Hellen’s attorney, David B. Irwin, who maintained during trial that prosecutors had no evidence to charge his client, declined to comment on the memo.

“We continue to be glad that the right verdict was rendered by the judge,” Irwin said.

Bernstein, who pledged a better working relationship with police than his predecessor, derisively describes the lead investigator on the case as a “‘crack’ [internal affairs] detective” who “neglected to tell us about recorded interviews of three witnesses that we discovered during trial.”

Jessamy frequently pointed to flaws in police work as the reason for cases needing to be dropped, which Bernstein characterized during the campaign as “refusing to accept any responsibility for the inability to effectively prosecute.”

The officer, Detective Lakishna DeGraffinried, seemed to have little grasp of the case at trial, repeatedly saying she never testified before a grand jury, when there was a lengthy transcript of her testimony, then saying the testimony was prepared by someone else and given to her to read.
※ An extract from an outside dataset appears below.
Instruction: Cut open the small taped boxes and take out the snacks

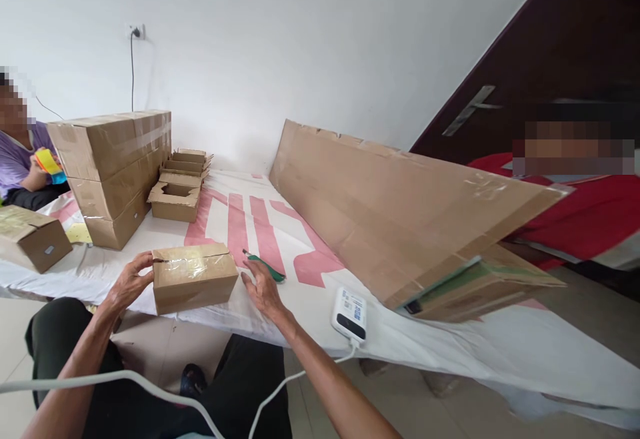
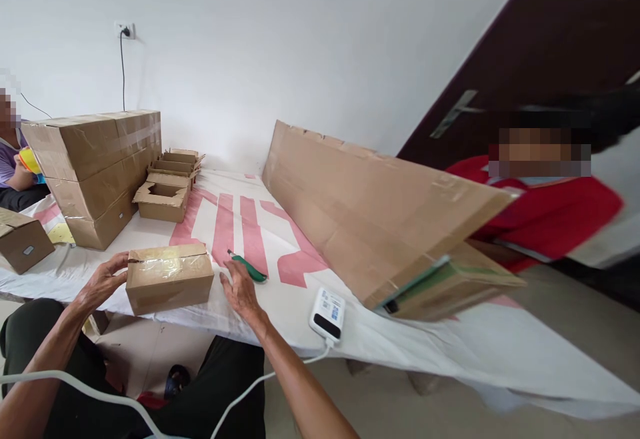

She couldn’t explain what happened to certain evidence, and in an unusual move said she provided documents in the case to the local branch of the National Association for the Advancement of Colored People.

“I stand by what I said about the detective’s performance,” Bernstein said in an interview. The officer could not be reached for comment.

Croyder, the former prosecutor, said his assessment was “best kept in house.”

Bernstein, who vowed during his campaign to get in the courtroom and personally try cases, picked this case as his first, to the chagrin of some of his police supporters.

Defense attorneys for Francis and Smith argued at trial that they were interviewing the teens and dropped them off where they asked to be let out. They said the boys made up the stories about being abducted for fear of being labeled neighborhood “snitches.”

Michael Belsky, an attorney for the Fraternal Order of Police’s law firm who represented Francis, said during the trial that the case should have been handled as an internal disciplinary case. In a trial that at times became confrontational, Belsky and Smith’s attorney, Kenneth Ravenell, repeatedly accused Bernstein and Assistant Prosecutor Michelle Martin of misconduct and inappropriate remarks.

On Wednesday, Smith and Francis were sentenced to 18 months’ probation and 250 hours of community service. Belsky said of the email, “It’s a lot to digest.” Ravenell had no comment.

Bernstein acknowledges in the email that the case was flawed. “The case [how should I put it?] had some issues,” he writes, describing inconsistent statements given by the juvenile victims during multiple interviews. Later, he writes, “I could go on and on, but I suspect most of you are thinking, ‘Welcome to the State’s Attorney’s Office.'”

Referring to how the case was charged, Bernstein writes that there were “some rather novel charging decisions.” But he did not refile or adjust the charges before trial, which prosecutors have the option to do.

The email concludes: “Your boss … was trying his first case in a long, long time. Hopefully, I did not embarrass those of you who have been doing this for a while.”

It adds: “Can’t wait for the next one.”

Excerpts from Bernstein email

“The case (how should I put it?) had some issues … Our ‘crack’ IID detective neglected to tell us about recorded interviews of three witnesses that we discovered during the trial. She also began her examination by defense counsel (we certainly did not call her) by denying she had testified in the grand jury. … Michelle told the detective 4 times to read her friggin’ file, which she refused to do. I could go on and on, but I suspect most of you are thinking, ‘Welcome to the State’s Attorney’s Office.”

“Judge Doory (who otherwise ran an excellent trial; very impressive) stated, in essence, that he did not believe police officers were capable of ever being guilty of kidnapping, false imprisonment and assault, because by definition, this is what they do every day (I am not making this up).”

Speaking of two fellow prosecutors who helped with the case:

“Michelle Martin and Paul Pineau did a superb job of making your boss look good (and isn’t that what this is all about?) who was trying his first case as a prosecutor in a long, long time. Hopefully, I did not embarrass those of you who have been doing this for a while.”